# Exercise prompt
From the material below, retype exactly the lines that begin at the line with "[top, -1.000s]" and end after the line with "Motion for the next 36"; pictures stay out of the copy.

*** Opening Provided records ***

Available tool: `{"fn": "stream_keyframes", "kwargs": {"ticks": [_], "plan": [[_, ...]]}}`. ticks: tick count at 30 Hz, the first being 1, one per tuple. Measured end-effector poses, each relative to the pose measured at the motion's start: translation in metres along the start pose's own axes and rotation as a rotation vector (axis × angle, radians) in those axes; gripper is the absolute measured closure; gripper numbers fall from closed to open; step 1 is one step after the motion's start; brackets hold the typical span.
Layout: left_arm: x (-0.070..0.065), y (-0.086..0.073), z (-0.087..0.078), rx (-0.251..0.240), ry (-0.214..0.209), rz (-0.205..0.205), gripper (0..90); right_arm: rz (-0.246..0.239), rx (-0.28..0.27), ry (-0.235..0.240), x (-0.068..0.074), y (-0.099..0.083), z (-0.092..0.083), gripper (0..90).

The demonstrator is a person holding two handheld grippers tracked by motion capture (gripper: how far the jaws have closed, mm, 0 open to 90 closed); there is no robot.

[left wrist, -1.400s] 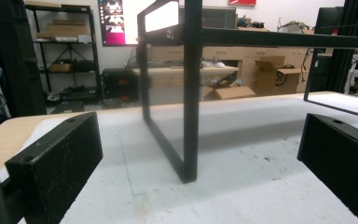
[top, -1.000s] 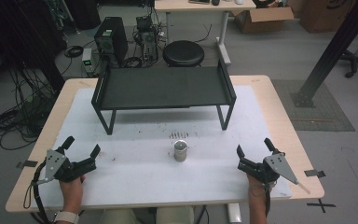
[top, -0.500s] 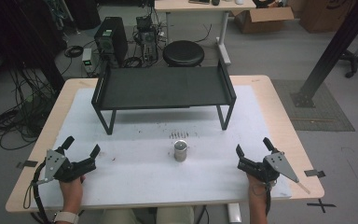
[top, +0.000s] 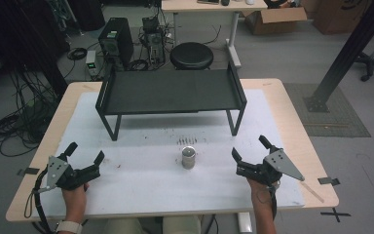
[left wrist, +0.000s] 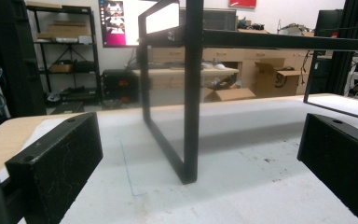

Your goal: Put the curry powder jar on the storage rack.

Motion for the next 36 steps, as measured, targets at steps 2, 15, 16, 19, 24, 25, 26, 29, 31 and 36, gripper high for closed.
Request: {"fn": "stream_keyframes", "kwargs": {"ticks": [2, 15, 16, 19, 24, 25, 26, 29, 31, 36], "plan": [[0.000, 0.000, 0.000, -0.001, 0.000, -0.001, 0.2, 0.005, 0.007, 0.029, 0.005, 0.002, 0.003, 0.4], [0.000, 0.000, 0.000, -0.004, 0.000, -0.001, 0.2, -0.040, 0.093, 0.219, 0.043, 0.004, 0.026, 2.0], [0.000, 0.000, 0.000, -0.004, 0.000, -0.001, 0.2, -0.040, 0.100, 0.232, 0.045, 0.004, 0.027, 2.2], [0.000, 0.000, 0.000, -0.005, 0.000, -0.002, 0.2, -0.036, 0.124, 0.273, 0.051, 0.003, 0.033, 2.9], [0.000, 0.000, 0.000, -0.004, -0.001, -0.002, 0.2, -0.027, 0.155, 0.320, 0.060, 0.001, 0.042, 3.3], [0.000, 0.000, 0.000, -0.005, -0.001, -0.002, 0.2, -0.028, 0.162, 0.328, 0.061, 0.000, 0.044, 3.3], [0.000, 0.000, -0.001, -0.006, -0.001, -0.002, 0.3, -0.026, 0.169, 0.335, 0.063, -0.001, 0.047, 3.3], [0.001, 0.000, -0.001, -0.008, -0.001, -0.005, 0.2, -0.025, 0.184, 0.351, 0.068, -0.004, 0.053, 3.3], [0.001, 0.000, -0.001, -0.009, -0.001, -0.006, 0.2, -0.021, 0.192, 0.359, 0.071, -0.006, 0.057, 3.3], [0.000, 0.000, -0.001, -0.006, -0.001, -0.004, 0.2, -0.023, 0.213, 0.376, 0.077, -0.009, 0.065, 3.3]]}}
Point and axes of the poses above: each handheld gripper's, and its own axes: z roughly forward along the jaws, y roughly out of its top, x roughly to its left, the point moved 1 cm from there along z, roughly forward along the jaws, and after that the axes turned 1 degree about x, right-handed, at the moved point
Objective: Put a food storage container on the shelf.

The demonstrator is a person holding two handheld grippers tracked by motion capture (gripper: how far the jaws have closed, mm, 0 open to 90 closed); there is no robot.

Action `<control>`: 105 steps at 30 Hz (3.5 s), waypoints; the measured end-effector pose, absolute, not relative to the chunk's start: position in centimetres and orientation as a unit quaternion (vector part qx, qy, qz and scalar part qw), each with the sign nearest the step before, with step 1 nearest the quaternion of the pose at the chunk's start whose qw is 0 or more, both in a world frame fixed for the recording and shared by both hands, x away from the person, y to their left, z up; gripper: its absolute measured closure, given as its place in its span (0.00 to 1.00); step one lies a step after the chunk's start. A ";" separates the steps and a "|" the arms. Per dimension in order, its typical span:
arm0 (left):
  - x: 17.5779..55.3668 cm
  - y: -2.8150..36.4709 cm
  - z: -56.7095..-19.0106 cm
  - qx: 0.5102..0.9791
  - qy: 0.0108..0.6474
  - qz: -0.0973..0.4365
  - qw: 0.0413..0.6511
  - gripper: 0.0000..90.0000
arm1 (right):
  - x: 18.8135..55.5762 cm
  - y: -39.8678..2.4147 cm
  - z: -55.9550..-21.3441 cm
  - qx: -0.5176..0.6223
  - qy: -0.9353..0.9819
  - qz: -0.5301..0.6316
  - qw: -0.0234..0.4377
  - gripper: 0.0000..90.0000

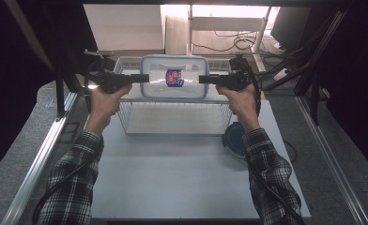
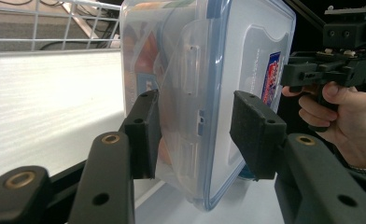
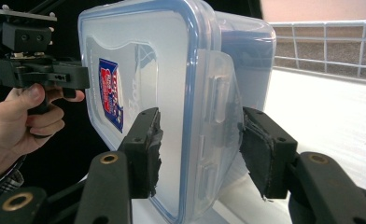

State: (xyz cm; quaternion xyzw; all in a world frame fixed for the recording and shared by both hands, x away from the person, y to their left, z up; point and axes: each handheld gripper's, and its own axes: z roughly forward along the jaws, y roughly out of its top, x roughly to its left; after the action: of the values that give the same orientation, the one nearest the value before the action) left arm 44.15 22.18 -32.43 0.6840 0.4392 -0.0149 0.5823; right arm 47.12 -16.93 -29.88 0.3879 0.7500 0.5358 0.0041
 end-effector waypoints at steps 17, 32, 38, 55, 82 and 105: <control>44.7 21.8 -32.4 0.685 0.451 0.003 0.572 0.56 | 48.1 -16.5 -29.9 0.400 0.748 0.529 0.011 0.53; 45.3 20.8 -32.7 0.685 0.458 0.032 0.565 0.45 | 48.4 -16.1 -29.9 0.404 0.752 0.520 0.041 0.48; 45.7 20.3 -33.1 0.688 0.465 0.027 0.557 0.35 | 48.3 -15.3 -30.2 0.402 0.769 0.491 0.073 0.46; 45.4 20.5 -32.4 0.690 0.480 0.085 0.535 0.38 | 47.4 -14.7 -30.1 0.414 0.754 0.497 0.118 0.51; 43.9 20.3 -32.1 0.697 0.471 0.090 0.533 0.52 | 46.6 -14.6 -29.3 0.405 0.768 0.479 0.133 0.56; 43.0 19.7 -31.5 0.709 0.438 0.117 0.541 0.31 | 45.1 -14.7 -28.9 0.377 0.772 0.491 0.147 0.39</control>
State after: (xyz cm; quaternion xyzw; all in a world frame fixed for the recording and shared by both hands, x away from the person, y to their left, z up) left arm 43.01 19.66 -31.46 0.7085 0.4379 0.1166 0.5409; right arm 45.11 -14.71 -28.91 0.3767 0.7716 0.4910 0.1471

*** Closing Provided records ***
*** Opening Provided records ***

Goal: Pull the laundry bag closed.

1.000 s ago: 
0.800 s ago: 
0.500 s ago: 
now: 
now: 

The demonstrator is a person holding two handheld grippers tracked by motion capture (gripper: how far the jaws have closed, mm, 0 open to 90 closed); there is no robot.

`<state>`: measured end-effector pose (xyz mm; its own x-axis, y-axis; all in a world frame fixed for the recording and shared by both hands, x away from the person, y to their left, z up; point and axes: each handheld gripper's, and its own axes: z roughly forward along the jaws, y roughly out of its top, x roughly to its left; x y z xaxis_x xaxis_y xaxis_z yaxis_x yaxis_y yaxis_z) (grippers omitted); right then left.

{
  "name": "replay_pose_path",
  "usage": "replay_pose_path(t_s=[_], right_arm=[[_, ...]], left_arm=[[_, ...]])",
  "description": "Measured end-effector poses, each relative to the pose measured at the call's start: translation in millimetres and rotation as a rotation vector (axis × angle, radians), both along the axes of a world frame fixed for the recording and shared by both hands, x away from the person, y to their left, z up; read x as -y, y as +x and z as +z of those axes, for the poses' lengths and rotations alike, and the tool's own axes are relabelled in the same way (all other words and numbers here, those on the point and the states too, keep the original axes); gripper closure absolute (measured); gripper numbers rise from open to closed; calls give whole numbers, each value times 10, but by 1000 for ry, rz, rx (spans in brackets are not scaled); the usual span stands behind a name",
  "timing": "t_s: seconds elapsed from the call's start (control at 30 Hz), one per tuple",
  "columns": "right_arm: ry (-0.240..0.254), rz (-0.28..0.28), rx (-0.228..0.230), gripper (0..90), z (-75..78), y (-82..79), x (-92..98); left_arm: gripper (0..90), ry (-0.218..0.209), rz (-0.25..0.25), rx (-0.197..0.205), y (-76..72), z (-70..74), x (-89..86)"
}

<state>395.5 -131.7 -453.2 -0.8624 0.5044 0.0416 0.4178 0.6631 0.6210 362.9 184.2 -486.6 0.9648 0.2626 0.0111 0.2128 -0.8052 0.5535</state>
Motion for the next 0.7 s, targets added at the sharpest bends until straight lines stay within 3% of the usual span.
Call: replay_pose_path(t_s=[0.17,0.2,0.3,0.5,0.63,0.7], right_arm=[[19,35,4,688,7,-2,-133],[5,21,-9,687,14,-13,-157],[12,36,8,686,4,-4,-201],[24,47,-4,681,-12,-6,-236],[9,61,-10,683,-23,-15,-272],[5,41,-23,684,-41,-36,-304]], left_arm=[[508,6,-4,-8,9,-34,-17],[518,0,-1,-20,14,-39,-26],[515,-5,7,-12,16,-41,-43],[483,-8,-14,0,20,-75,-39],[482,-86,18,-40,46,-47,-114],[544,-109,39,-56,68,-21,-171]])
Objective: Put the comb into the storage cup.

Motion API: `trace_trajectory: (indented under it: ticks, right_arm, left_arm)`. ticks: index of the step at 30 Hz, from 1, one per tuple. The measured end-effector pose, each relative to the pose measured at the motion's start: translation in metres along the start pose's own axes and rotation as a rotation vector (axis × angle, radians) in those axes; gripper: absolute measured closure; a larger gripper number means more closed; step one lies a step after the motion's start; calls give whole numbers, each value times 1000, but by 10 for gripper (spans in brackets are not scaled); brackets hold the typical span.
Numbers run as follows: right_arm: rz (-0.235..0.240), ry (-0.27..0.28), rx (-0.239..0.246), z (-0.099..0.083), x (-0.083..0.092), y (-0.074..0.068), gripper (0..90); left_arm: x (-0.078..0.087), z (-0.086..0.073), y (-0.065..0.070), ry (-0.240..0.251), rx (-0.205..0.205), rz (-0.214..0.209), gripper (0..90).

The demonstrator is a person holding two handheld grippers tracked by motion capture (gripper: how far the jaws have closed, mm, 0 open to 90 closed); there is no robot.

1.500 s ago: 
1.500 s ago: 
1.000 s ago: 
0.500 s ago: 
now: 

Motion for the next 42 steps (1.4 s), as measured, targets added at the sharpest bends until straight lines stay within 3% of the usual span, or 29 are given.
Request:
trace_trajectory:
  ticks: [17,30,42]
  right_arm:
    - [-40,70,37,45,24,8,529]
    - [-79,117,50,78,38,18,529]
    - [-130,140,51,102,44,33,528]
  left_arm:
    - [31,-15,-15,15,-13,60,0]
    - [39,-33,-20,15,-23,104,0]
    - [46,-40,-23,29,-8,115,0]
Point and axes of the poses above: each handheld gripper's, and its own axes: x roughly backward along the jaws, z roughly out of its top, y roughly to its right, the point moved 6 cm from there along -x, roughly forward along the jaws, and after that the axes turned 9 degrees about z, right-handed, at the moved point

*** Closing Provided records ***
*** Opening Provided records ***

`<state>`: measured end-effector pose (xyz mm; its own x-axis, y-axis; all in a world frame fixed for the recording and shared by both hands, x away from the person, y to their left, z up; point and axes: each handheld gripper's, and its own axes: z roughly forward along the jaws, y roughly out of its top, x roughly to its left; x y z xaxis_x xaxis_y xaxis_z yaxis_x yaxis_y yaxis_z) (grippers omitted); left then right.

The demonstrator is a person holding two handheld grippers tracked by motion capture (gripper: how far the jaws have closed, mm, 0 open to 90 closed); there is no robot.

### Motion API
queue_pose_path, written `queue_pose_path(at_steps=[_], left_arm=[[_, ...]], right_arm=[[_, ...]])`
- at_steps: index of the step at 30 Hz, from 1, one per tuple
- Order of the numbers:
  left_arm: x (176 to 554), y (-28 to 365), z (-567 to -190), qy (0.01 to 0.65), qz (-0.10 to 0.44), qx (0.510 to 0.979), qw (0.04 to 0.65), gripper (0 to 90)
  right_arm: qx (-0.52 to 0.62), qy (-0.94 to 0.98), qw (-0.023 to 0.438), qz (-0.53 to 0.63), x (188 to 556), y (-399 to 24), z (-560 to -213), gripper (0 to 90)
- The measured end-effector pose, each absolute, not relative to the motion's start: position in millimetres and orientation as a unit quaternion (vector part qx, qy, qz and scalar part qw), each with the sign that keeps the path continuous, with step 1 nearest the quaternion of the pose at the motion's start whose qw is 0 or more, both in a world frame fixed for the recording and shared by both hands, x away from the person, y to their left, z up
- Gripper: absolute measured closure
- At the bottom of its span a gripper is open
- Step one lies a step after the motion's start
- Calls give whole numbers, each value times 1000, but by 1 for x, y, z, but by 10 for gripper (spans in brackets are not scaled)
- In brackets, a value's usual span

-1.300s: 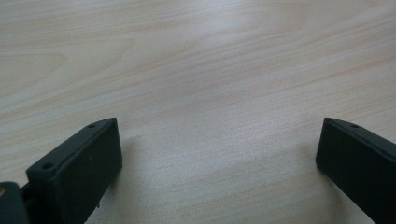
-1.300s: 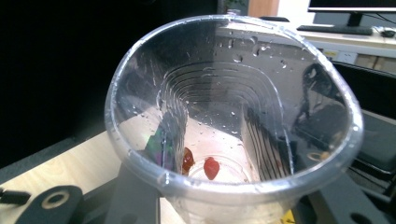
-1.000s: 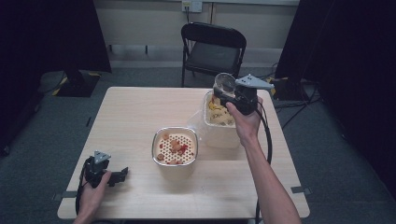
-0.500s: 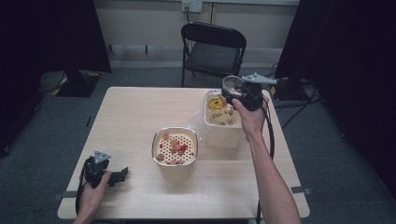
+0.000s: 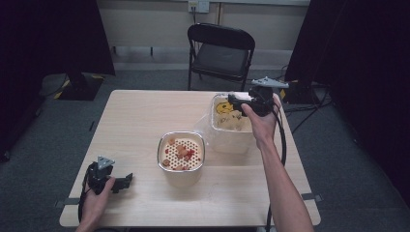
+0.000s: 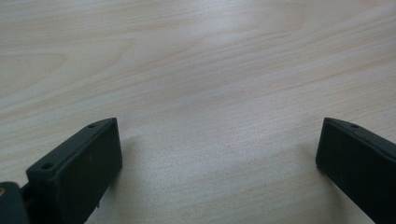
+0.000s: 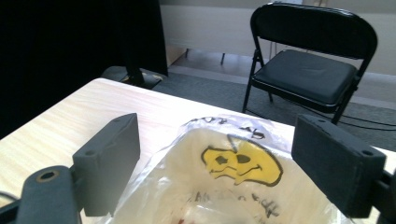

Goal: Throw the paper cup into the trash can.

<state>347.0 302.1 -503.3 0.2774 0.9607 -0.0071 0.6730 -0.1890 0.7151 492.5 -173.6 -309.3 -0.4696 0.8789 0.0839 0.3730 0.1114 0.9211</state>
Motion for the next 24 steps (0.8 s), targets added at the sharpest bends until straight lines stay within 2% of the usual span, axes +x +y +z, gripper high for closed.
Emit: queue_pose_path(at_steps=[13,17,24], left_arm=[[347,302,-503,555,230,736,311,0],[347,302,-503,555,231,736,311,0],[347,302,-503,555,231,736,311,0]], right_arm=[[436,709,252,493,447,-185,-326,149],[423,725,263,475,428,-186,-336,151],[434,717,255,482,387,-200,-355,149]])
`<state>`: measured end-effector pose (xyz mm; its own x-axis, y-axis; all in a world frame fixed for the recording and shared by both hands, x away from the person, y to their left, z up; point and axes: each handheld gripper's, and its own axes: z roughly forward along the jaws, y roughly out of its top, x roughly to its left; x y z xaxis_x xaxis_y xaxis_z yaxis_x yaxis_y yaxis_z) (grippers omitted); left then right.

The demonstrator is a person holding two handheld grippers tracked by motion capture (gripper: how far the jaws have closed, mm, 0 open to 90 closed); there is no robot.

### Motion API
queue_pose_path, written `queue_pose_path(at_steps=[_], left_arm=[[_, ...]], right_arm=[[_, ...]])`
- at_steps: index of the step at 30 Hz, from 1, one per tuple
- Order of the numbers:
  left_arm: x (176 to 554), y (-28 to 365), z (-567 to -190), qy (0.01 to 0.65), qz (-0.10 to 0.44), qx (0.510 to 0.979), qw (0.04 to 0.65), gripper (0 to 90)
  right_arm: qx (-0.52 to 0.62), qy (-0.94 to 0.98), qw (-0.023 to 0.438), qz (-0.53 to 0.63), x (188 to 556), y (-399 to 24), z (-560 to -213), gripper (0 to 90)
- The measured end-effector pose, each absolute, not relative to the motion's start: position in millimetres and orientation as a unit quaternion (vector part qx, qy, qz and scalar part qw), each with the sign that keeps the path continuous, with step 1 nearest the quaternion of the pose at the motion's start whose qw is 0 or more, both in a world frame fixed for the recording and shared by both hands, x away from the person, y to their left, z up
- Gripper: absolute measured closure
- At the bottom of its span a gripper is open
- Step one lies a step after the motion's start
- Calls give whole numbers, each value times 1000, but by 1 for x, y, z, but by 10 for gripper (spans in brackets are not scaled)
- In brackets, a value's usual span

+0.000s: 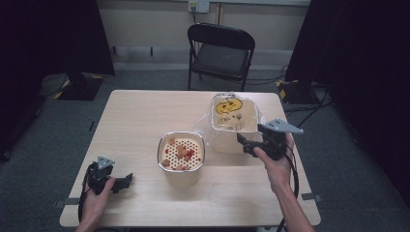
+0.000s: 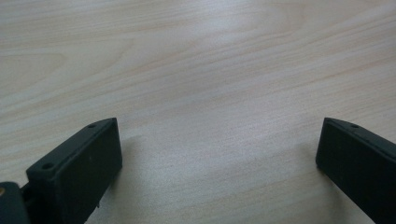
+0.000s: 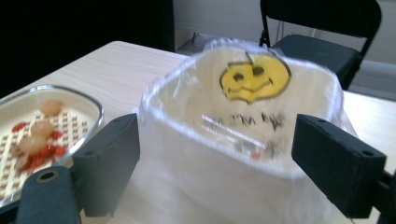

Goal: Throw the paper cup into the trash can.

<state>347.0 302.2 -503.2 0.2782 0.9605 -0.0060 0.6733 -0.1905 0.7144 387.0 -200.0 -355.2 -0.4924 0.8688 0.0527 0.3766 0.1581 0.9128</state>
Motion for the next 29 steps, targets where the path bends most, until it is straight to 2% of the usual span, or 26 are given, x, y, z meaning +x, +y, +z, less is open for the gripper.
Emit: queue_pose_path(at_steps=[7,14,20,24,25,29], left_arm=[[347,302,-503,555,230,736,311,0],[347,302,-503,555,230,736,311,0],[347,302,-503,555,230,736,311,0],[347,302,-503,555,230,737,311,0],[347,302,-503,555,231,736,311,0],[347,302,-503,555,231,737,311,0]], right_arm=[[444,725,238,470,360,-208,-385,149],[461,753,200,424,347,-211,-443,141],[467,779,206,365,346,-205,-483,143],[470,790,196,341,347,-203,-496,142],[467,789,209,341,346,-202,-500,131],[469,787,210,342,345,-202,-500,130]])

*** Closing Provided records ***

# Answer to this task
[top, -1.000s] 
[top, -0.500s] 
[top, +0.000s] 
[left wrist, +0.000s] 

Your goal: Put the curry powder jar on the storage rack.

Motion for the next 36 steps, as measured, targets at steps 2, 15, 16, 19, 24, 25, 26, 29, 31 and 36, gripper high for closed.

The requested output has now been given in full.